## Instructions for the task
Take each line of the data that contains the string "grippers" and copy it.
Data below:
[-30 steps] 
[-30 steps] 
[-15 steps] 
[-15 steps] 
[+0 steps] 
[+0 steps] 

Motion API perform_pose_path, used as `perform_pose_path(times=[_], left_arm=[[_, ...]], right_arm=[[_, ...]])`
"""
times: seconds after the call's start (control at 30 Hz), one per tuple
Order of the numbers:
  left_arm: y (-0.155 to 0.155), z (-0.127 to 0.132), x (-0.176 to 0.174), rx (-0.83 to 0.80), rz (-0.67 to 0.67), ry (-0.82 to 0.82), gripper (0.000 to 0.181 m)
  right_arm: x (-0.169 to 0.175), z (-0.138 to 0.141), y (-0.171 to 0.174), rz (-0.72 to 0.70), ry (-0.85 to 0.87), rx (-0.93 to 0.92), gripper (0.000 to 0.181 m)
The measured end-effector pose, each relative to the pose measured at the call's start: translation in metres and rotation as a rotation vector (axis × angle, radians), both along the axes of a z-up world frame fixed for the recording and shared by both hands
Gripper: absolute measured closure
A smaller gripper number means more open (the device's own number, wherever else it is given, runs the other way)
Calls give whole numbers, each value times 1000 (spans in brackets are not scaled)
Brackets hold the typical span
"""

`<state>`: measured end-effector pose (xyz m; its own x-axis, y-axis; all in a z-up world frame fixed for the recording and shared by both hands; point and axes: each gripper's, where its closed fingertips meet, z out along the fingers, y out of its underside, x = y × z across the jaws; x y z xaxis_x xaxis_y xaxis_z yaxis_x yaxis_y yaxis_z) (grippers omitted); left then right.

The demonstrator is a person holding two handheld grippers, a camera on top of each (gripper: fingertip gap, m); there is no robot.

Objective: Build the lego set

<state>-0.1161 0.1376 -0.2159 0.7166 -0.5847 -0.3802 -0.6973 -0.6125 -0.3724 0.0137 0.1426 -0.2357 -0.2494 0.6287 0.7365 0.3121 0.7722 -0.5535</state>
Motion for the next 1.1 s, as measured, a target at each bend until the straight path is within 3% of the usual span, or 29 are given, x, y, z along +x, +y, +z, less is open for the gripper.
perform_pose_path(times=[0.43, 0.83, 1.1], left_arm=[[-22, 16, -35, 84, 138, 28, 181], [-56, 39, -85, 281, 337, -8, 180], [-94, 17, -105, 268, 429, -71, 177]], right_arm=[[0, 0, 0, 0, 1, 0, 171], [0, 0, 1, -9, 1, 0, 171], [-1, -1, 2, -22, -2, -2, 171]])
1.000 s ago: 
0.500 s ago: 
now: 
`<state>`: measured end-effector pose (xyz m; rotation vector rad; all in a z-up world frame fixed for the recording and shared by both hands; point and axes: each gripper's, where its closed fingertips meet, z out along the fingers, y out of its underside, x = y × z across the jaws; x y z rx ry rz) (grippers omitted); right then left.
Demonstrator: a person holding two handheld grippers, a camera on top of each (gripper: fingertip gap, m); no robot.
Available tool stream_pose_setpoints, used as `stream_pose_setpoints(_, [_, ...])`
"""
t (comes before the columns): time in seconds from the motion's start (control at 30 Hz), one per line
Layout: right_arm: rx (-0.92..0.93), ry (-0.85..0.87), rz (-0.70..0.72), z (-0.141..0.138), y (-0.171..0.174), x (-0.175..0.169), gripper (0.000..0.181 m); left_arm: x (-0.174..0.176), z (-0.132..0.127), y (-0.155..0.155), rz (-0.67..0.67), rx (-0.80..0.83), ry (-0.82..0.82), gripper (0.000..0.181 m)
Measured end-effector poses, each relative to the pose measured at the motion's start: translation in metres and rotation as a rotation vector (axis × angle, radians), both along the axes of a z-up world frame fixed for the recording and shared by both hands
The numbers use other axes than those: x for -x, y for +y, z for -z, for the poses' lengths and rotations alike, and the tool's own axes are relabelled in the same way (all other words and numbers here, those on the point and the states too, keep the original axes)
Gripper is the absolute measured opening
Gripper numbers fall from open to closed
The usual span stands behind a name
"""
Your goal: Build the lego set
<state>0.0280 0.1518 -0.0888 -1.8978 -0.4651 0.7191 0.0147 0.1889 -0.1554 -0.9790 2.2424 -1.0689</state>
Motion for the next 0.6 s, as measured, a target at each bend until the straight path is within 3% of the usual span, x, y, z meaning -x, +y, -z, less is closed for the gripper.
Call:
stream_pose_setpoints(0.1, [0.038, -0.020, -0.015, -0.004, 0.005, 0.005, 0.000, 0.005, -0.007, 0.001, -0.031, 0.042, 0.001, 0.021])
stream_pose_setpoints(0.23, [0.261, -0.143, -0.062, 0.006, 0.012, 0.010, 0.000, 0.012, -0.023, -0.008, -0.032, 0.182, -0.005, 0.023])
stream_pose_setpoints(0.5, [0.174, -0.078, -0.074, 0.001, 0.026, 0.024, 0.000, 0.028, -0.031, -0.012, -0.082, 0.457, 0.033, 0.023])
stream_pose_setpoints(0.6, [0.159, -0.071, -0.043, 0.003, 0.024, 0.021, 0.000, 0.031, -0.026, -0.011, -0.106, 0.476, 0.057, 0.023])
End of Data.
## Task response
`<state>`: measured end-effector pose (xyz m; its own x-axis, y-axis; all in a z-up world frame fixed for the recording and shared by both hands; point and axes: each gripper's, where its closed fingertips meet, z out along the fingers, y out of its underside, x = y × z across the jaws; x y z xaxis_x xaxis_y xaxis_z yaxis_x yaxis_y yaxis_z) (grippers omitted); left then right.
The demonstrator is a person holding two handheld grippers, a camera on top of each (gripper: fingertip gap, m); there is no robot.
`<state>`: measured end-effector pose (xyz m; rotation vector rad; all in a z-up world frame fixed for the recording and shared by both hands; point and axes: each gripper's, where its closed fingertips meet, z out along the fingers, y out of its underside, x = y × z across the jaws; x y z rx ry rz) (grippers omitted); right then left.
Demonstrator: a person holding two handheld grippers, a camera on top of each (gripper: fingertip gap, m); no robot.

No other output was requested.